What needs to be done ▸ Could you restate the whole listing word for word?

Input data ▸

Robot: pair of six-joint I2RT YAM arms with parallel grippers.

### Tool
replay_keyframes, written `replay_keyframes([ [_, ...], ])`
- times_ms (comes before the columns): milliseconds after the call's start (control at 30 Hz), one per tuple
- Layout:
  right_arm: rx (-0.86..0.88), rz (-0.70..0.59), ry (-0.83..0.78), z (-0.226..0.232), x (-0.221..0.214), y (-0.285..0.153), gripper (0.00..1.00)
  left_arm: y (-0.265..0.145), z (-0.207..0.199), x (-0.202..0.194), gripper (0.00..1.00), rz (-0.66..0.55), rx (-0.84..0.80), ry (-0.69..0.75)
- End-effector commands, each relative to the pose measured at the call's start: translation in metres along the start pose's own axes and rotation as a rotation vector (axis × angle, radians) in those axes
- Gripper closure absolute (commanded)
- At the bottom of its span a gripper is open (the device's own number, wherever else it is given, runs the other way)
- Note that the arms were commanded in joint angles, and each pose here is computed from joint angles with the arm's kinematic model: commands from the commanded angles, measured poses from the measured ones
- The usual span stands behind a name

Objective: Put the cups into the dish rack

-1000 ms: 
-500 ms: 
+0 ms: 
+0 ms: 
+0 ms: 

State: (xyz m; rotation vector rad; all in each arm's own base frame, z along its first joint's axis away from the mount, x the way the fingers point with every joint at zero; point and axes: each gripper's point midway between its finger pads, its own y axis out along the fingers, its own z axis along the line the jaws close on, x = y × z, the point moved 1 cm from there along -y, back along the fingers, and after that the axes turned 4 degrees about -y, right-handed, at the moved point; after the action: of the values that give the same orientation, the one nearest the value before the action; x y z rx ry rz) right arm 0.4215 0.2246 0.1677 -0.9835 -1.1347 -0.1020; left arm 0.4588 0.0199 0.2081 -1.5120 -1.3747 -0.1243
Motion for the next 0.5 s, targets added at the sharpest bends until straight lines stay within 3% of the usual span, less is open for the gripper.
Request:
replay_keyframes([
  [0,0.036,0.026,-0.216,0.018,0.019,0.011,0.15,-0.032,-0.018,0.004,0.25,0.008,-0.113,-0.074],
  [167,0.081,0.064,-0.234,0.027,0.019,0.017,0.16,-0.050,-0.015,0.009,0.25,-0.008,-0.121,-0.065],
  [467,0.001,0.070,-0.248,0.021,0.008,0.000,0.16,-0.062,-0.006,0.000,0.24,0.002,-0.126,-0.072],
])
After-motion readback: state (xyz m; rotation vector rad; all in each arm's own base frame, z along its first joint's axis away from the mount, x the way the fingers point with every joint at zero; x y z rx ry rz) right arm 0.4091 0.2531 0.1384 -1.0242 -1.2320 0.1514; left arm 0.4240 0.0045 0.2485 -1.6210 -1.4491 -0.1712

Written response ▸
Robot: pair of six-joint I2RT YAM arms with parallel grippers.

### Tool
replay_keyframes, written `replay_keyframes([ [_, ...], ])`
- times_ms (comes before the columns): milliseconds after the call's start (control at 30 Hz), one per tuple
- Layout:
  right_arm: rx (-0.86..0.88), rz (-0.70..0.59), ry (-0.83..0.78), z (-0.226..0.232), x (-0.221..0.214), y (-0.285..0.153), gripper (0.00..1.00)
  left_arm: y (-0.265..0.145), z (-0.207..0.199), x (-0.202..0.194), gripper (0.00..1.00), rz (-0.66..0.55), rx (-0.84..0.80), ry (-0.69..0.75)
- End-effector commands, each relative to the pose measured at the call's start: translation in metres along the start pose's own axes and rotation as a rotation vector (axis × angle, radians) in those axes
- Gripper closure absolute (commanded)
- At the bottom of its span a gripper is open (the device's own number, wherever else it is given, runs the other way)
- Note that the arms were commanded in joint angles, and each pose here is computed from joint angles with the arm's kinematic model: commands from the commanded angles, measured poses from the measured ones
- The usual span stands behind a name

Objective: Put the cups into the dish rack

-1000 ms: 
-500 ms: 
+0 ms: 
+0 ms: 
+0 ms: 

State: (xyz m; rotation vector rad; all in each arm's own base frame, z along its first joint's axis away from the mount, x the way the fingers point with every joint at zero; point and axes: each gripper's point midway between its finger pads, its own y axis out along the fingers, its own z axis along the line the jaws close on, x = y × z, the point moved 1 cm from there along -y, back along the fingers, and after that the axes turned 4 degrees about -y, right-handed, at the moved point; after the action: of the values that give the same orientation, the one nearest the value before the action; x y z rx ry rz) right arm 0.4215 0.2246 0.1677 -0.9835 -1.1347 -0.1020; left arm 0.4588 0.0199 0.2081 -1.5120 -1.3747 -0.1243
Motion for the next 0.5 s, targets added at the sharpest bends until straight lines stay within 3% of the usual span, less is open for the gripper.
Request:
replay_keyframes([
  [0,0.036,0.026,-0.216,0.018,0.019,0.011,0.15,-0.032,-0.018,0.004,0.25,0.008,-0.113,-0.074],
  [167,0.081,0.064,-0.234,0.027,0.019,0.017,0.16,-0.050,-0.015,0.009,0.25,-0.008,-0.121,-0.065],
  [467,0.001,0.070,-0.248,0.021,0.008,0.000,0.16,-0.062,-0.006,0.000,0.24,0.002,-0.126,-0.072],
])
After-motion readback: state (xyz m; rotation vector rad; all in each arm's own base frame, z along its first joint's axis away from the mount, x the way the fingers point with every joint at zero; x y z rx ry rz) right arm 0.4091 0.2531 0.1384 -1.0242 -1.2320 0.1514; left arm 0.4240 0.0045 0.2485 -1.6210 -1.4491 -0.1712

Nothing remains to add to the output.